Assignment:
With the line that contains "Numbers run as" as the first line, output exactly every line through the end of the material.
··· Supplied data ···
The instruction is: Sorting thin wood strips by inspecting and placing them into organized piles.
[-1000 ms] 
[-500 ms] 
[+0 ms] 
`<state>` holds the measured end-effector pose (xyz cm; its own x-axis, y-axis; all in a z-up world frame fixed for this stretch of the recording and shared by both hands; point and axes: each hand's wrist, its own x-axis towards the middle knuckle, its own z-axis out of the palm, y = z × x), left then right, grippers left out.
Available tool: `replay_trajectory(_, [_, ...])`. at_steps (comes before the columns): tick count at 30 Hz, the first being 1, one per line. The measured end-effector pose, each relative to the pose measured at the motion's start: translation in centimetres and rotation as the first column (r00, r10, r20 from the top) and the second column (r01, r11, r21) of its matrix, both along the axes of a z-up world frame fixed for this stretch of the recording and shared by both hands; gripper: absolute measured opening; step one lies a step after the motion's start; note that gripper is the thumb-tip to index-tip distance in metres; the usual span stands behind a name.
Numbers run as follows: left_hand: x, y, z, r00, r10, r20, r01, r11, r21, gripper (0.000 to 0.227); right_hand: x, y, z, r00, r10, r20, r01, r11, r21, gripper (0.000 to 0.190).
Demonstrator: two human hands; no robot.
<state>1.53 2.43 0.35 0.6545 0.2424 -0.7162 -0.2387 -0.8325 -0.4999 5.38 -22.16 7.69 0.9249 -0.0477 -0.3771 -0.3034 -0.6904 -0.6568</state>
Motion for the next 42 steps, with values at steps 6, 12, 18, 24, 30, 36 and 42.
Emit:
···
Written answer:
Numbers run as follows: left_hand: x, y, z, r00, r10, r20, r01, r11, r21, gripper (0.000 to 0.227); right_hand: x, y, z, r00, r10, r20, r01, r11, r21, gripper (0.000 to 0.190).
Demonstrator: two human hands; no robot.
<state>1.53 2.43 0.35 0.6545 0.2424 -0.7162 -0.2387 -0.8325 -0.4999 5.38 -22.16 7.69 0.9249 -0.0477 -0.3771 -0.3034 -0.6904 -0.6568</state>
Motion for the next 42 steps, with values at steps 6, 12, 18, 24, 30, 36 and 42.
Emit:

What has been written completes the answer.